### Your task
Only an exact copy belongs in the answer: the line with "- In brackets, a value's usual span" and every line after it through the end of the records, pictures left out.

Top of Dataset records

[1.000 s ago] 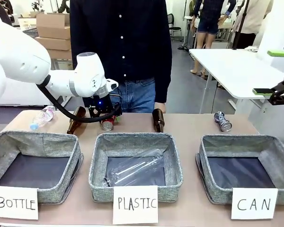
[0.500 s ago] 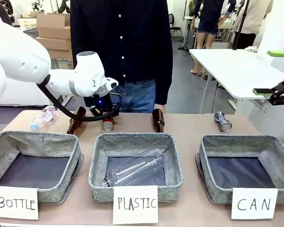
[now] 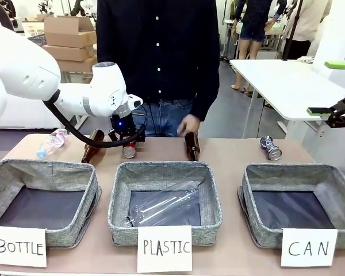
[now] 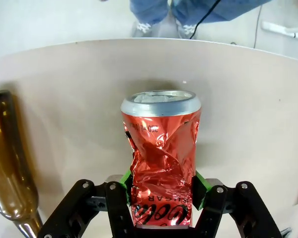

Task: Sort the can waste into the basket.
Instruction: Pick up the can waste from the table and place it in the right Fabric basket.

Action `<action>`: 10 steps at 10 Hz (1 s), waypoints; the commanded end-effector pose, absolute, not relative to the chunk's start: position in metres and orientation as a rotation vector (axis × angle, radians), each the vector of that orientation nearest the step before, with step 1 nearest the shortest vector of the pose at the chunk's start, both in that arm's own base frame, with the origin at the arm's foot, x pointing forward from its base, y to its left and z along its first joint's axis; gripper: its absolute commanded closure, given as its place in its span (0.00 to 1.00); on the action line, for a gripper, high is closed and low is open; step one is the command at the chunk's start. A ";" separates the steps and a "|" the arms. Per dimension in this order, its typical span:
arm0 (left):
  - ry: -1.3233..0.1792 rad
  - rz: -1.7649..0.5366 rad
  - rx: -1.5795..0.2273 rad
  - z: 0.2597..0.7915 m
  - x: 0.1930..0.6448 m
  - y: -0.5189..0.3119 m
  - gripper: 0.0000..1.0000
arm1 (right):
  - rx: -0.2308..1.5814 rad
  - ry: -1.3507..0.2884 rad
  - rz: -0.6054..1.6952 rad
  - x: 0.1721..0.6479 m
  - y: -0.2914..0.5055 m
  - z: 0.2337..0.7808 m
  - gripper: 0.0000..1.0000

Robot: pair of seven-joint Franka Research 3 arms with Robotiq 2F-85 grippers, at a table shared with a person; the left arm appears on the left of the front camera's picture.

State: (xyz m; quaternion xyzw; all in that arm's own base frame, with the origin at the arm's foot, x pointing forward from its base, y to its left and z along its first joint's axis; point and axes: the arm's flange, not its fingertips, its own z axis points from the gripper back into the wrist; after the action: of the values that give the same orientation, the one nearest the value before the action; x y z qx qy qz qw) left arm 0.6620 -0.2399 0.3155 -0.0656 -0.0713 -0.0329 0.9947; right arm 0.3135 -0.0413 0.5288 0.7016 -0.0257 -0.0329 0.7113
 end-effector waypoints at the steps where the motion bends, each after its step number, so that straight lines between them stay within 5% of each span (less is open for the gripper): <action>1: -0.131 -0.035 -0.104 0.325 0.659 -0.234 1.00 | 1.581 -0.078 -0.054 0.316 -0.041 0.531 0.00; 5: -0.044 -0.123 -0.207 0.394 0.608 -0.191 1.00 | 1.581 -0.078 -0.054 0.316 -0.041 0.531 0.00; 8: -0.159 -0.388 -0.416 0.510 0.440 -0.093 1.00 | 1.581 -0.078 -0.054 0.316 -0.041 0.531 0.00; 10: -0.264 -0.549 -0.483 0.537 0.343 -0.067 1.00 | 1.581 -0.078 -0.054 0.316 -0.041 0.531 0.00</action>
State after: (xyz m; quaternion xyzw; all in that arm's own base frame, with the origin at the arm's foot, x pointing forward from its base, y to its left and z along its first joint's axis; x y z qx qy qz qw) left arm 0.4327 -0.0995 0.5189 -0.2198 -0.1109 -0.2268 0.9423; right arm 0.3137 -0.0419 0.5292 0.7012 -0.0265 -0.0333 0.7117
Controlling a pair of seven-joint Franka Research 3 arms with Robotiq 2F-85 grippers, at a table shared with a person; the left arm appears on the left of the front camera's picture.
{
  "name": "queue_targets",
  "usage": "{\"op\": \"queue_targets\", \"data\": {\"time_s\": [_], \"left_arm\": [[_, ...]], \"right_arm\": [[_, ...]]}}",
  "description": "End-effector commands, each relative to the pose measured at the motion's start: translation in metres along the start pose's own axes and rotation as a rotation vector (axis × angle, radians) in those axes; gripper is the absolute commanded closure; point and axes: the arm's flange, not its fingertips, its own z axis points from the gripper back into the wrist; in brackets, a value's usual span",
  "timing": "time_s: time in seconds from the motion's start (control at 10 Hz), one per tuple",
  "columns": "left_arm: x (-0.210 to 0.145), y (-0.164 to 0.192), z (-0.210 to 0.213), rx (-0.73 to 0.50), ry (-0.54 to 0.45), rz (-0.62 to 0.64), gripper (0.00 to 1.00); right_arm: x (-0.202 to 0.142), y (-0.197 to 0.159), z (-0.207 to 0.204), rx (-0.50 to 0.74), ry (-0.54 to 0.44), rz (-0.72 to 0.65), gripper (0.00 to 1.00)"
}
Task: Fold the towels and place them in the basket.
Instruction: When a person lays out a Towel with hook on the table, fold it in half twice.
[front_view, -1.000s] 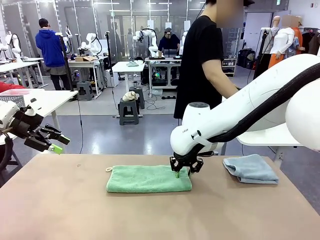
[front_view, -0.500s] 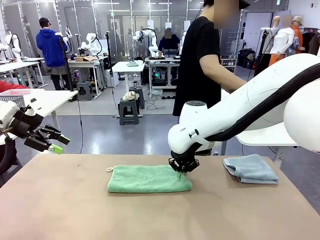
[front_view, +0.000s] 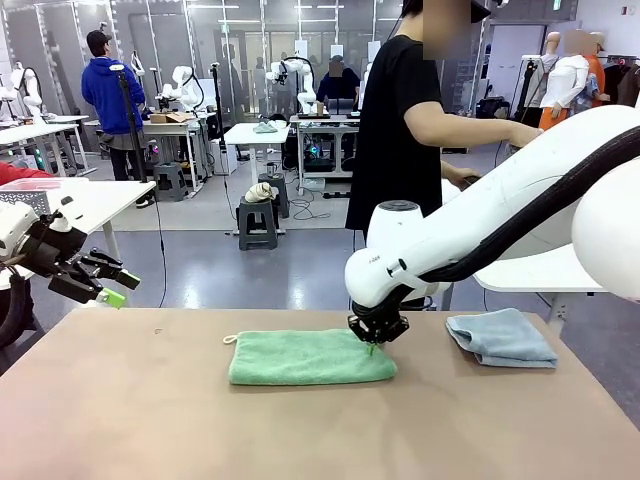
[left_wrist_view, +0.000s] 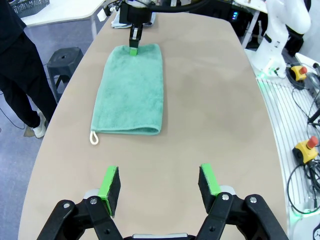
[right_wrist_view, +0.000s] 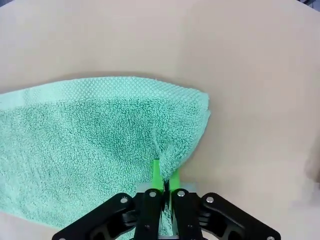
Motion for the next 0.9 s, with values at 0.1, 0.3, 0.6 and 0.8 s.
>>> {"op": "queue_targets", "data": {"time_s": [0.1,0.3,0.6,0.8], "left_arm": [[0.001,-0.001,0.002,0.003,0.002,-0.001,0.2],[0.001,-0.001,0.002,0.003,0.002,-0.001,0.2],[0.001,-0.001,0.002,0.003,0.002,-0.001,0.2],[0.001,-0.001,0.002,0.003,0.002,-0.001,0.2]], "right_arm": [[-0.014,-0.047,0.002,-0.04,-0.019,0.0,1.0],[-0.017,-0.049,0.016,-0.029,-0.05,0.01,1.0],[-0.01,-0.016,0.065,-0.066,-0.134,0.06,1.0],[-0.009,0.03,0.094,-0.11,-0.135,0.079,1.0]]}}
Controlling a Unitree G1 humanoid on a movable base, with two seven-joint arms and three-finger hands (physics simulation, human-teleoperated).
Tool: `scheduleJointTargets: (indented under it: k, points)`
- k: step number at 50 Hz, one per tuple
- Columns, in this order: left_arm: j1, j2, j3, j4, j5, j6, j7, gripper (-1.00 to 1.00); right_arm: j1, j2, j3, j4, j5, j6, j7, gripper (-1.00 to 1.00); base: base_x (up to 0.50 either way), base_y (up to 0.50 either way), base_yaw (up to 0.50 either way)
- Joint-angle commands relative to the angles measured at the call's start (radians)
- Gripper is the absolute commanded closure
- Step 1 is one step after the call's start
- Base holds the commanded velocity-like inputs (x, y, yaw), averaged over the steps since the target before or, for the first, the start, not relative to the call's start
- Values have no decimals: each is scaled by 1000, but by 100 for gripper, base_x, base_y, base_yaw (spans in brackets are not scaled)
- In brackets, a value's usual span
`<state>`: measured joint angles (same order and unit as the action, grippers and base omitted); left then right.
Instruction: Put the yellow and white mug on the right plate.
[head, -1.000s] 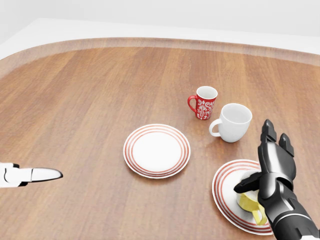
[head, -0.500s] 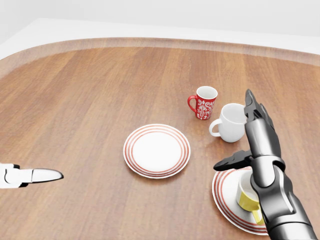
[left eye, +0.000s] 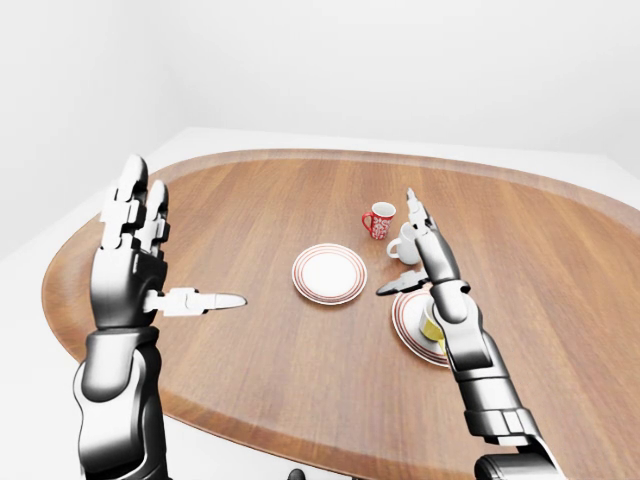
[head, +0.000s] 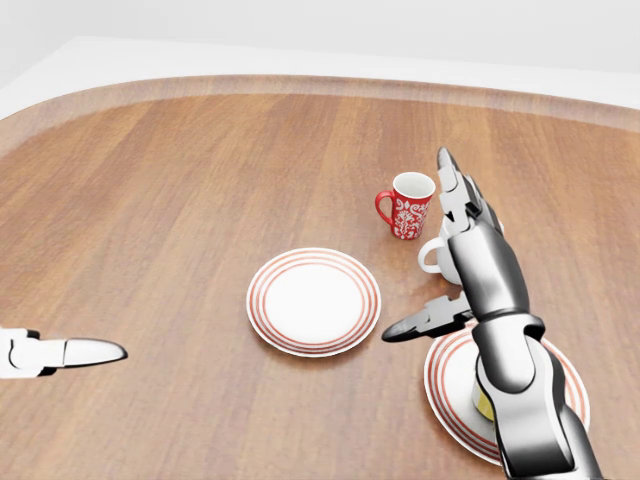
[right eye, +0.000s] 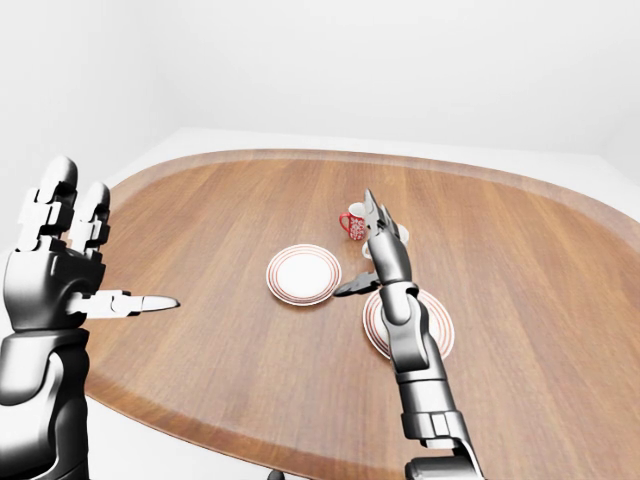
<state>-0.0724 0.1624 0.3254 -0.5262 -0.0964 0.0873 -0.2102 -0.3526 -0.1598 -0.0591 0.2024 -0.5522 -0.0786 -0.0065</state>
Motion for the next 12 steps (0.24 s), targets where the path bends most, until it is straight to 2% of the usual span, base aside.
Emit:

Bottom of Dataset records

### Written solution
- In brackets, a value's usual span
`<state>`: measured joint angles (same order and unit as the action, grippers and base omitted); left then right.
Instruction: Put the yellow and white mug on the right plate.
[head, -1.000s] 
[head, -0.500s] 
[left eye, +0.000s] 
[head, +0.000s] 
[right eye, +0.000s] 
<state>-0.0724 0.1624 0.3254 -0.5262 -0.0964 0.0873 -0.2102 -0.3526 -0.1598 -0.0591 0.2024 -0.5522 -0.0786 -0.0065</state>
Motion for the next 12 steps (0.24 s), targets where the path bends most, until it is straight to 2% of the usual span, base aside.
Emit:

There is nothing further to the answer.